WHAT YOU SHOULD DO: Give again, unaltered, the lines of the listing below that run from the line having "robot, that would help a great deal." through the line having "cable, that would help a great deal.".

DATA SHOWN:
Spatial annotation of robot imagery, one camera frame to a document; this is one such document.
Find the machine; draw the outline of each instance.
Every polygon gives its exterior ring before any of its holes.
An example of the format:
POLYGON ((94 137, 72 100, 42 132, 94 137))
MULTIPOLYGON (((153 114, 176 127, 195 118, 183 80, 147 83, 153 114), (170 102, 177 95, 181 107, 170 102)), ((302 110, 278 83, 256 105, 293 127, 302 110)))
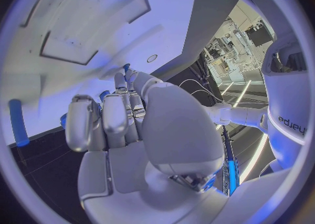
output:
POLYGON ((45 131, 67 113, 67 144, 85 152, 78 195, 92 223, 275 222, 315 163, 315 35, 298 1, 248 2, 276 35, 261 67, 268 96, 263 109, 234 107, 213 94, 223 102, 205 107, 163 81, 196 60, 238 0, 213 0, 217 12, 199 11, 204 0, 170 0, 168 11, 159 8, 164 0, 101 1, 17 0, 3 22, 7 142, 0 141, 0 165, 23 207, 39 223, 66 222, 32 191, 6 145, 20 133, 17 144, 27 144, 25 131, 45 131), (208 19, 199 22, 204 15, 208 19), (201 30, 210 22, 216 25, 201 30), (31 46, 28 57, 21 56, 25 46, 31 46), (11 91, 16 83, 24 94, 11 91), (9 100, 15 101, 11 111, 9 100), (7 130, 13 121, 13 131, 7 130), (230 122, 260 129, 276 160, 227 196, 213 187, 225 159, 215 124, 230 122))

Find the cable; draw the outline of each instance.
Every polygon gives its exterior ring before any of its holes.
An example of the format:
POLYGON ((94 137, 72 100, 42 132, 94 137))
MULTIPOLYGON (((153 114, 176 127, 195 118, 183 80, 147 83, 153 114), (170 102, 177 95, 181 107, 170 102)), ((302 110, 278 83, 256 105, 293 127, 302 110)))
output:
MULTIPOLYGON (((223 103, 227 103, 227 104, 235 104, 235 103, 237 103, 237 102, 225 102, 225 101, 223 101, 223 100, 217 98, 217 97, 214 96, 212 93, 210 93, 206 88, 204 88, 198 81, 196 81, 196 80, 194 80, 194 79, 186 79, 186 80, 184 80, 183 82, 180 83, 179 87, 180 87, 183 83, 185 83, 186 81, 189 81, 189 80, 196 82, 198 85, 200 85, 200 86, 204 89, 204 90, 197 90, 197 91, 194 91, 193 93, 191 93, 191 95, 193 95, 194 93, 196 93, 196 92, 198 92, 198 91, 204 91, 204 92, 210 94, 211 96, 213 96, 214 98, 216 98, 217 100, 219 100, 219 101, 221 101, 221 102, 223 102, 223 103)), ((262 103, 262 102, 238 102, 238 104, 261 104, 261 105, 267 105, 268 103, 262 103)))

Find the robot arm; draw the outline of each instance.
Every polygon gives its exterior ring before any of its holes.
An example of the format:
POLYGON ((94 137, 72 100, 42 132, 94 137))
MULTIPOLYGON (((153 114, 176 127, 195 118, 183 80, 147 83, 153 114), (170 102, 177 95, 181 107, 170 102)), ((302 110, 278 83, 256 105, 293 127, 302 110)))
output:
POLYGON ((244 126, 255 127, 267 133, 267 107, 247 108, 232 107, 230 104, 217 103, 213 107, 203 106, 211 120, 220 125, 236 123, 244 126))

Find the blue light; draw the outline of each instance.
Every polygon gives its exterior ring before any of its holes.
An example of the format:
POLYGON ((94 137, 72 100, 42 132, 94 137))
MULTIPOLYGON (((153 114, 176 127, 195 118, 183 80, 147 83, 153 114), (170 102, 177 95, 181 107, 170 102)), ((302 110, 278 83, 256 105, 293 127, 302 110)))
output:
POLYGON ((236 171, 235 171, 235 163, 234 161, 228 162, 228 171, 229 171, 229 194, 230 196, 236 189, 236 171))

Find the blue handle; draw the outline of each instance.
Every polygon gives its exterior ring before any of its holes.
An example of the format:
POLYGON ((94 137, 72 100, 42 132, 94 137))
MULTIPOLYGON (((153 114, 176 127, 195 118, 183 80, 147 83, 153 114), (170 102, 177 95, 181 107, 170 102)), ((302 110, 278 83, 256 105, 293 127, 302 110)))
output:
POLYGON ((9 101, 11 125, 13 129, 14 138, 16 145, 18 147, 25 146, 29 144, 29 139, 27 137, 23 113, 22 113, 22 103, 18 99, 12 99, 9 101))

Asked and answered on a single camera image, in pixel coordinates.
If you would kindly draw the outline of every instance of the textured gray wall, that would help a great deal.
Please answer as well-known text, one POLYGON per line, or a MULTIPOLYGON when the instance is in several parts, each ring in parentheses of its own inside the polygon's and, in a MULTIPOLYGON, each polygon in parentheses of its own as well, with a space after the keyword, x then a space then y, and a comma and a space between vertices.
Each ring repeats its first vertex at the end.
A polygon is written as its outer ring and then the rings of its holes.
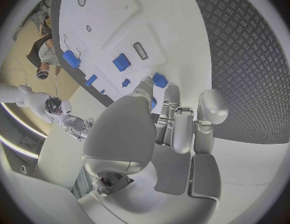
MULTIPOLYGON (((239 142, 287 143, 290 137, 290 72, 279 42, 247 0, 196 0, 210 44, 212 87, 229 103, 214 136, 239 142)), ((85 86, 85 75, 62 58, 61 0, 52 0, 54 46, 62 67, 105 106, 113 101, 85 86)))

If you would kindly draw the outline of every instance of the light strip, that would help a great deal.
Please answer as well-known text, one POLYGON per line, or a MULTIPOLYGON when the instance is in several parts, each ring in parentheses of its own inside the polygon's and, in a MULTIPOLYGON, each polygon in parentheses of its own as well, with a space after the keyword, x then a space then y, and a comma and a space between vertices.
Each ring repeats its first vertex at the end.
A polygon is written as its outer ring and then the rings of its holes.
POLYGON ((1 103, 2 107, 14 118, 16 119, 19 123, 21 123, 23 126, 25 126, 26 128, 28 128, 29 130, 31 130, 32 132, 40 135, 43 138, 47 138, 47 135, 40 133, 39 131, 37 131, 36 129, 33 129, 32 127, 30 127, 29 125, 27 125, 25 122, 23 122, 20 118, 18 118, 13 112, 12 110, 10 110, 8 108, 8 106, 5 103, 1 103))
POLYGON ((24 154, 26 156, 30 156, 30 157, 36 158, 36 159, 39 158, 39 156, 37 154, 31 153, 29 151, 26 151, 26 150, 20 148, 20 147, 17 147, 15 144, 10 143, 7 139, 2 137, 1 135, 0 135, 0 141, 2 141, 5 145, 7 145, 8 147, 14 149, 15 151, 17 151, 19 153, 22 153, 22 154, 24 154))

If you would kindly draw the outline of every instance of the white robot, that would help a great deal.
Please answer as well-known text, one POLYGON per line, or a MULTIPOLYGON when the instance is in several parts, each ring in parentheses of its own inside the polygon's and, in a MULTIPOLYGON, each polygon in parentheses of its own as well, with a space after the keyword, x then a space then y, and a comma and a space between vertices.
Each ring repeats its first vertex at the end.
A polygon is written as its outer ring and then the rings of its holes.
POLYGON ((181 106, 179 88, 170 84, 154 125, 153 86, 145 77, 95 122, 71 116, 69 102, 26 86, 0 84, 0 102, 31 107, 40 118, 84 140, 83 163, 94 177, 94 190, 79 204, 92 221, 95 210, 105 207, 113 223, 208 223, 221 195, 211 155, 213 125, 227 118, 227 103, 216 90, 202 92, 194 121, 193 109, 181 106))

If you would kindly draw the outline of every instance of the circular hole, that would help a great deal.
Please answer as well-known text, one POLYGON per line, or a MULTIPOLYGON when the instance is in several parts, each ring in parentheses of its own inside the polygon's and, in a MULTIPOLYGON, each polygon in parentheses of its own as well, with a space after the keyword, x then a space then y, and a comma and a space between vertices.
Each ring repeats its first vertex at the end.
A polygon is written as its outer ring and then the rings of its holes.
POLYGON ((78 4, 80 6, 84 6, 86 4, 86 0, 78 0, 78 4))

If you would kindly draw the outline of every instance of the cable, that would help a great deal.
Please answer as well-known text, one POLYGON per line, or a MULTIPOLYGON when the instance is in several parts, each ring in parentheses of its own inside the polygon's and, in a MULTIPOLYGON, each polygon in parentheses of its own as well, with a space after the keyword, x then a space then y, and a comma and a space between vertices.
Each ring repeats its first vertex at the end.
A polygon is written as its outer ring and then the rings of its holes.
---
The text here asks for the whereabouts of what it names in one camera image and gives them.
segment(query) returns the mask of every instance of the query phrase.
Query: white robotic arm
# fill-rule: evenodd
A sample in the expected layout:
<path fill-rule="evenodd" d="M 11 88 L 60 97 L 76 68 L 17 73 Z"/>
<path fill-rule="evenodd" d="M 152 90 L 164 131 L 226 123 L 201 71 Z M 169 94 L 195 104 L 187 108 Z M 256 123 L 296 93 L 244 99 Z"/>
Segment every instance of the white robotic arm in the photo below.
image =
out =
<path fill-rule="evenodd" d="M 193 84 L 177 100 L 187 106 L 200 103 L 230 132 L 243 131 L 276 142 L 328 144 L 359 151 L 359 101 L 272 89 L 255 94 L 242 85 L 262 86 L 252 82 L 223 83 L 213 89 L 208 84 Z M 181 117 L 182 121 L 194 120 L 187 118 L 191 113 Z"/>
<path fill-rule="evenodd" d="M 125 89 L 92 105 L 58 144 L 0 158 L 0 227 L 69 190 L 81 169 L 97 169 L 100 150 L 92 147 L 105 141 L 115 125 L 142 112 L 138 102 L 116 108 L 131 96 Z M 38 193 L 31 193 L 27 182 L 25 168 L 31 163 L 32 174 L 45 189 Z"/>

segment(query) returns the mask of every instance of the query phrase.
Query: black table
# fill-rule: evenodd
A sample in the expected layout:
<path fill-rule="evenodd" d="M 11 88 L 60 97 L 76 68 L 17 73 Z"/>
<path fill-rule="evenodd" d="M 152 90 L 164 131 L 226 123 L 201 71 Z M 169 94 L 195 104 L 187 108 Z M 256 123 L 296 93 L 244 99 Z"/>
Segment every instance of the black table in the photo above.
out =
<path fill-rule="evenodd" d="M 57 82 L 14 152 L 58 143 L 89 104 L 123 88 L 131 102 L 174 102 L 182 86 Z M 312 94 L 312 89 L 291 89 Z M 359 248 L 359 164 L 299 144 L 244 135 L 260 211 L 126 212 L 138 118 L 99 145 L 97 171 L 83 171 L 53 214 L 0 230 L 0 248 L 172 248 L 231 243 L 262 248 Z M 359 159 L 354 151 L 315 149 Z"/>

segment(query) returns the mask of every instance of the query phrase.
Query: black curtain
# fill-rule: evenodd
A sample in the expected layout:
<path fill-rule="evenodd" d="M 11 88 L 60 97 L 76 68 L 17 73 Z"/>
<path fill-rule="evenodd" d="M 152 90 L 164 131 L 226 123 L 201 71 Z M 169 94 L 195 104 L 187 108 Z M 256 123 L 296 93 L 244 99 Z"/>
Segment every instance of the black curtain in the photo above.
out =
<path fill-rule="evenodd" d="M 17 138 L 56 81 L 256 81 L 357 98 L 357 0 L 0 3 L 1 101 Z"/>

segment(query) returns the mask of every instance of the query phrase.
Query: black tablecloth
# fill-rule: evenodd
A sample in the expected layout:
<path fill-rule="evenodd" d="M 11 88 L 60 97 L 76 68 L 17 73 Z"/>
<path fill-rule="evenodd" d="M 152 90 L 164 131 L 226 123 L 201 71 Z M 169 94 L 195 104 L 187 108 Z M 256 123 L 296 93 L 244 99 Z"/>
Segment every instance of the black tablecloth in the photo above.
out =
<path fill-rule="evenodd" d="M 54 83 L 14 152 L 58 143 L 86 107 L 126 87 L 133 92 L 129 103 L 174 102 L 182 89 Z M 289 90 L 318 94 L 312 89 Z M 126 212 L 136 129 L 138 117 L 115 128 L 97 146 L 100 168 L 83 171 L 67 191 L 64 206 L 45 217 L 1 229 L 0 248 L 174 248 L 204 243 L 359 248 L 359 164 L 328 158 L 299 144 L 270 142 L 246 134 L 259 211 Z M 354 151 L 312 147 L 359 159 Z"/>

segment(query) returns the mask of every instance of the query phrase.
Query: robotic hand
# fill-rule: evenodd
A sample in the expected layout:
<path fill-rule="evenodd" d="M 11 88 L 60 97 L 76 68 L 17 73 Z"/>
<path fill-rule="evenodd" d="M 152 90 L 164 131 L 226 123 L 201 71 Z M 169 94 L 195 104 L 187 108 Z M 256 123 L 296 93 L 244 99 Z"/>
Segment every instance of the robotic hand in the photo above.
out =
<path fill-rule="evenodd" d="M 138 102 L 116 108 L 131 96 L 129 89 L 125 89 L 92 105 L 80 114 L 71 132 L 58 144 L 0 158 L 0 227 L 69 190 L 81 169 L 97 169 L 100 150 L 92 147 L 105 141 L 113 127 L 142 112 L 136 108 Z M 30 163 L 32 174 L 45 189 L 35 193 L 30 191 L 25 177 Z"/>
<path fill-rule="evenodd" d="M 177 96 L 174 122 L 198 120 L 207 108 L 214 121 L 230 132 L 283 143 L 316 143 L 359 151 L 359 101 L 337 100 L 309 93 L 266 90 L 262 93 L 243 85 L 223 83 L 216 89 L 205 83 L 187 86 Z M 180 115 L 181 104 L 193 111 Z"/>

PROBLEM SOLUTION:
If you would kindly draw the outline of every instance of the white robot, that would help a great deal.
Please answer as well-known text, one POLYGON per line, or a MULTIPOLYGON when the instance is in several parts, each ring in parentheses of its own inside the polygon's and, in a MULTIPOLYGON, each polygon in parentheses of its own as well, with a space after the keyword, x then a space then y, and a comma and a space between vertices.
Each ring repeats its first vertex at the end.
A polygon is written as its outer ring and then the rings of its holes.
POLYGON ((181 106, 179 88, 170 84, 154 125, 153 86, 145 77, 95 122, 71 116, 69 102, 26 86, 0 84, 0 102, 31 107, 40 118, 84 140, 83 163, 94 177, 94 190, 79 204, 92 221, 95 210, 105 207, 113 223, 208 223, 221 195, 211 155, 213 125, 227 118, 227 103, 216 90, 202 92, 194 121, 193 109, 181 106))

If you would kindly draw the outline of every instance of the circular hole, that would help a great deal.
Please answer as well-known text, one POLYGON per line, or a MULTIPOLYGON when the instance is in several parts, each ring in parentheses of its own inside the polygon's and, in a MULTIPOLYGON, each polygon in parentheses of its own as well, with a space after the keyword, x then a space then y, and a comma and a space between vertices.
Each ring repeats its first vertex at the end.
A polygon is written as its outer ring and then the rings of its holes.
POLYGON ((78 4, 80 6, 84 6, 86 4, 86 0, 78 0, 78 4))

If you would kindly draw the outline of every instance of the cable, that would help a great deal.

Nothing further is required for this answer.